Task goal: Every line in the listing below that holds the word "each" should be returned.

───

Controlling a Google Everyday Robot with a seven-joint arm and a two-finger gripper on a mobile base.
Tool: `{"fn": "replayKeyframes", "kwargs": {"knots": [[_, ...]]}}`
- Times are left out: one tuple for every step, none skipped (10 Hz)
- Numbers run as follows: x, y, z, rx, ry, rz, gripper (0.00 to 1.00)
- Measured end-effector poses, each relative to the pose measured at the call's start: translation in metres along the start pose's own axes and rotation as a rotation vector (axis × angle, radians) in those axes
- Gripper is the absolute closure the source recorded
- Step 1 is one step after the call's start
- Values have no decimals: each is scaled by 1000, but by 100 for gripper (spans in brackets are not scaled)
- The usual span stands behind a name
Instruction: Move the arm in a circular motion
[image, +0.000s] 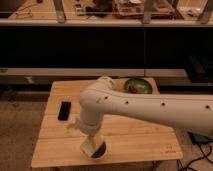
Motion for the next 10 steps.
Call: {"fn": "replayKeyframes", "kwargs": {"knots": [[-3,-44,13,62,-32,-76,20],[4,-72,23,94,-41,-120,20],[20,-95,35,114,-39,-150,20],[71,-119,54,115,4,-172,20],[115,-122,59,96,46,-163,20],[153,-120,59,78,83,-144,20],[208,-115,52,53,139,-107,20],[269,-105,39,16,206,-57,20],[313,-92,23,-17,260,-7,20],[355,-72,4,-52,315,51,20]]}}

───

Response for this exercise:
- Measured end-effector poses, each relative to the pose measured at the call's start: translation in metres along the start pose's own axes and rotation as a rotation vector (axis × angle, radians) in those axes
- Values have no decimals: each is scaled by 1000, but by 100 for gripper (spans in brackets are not scaled)

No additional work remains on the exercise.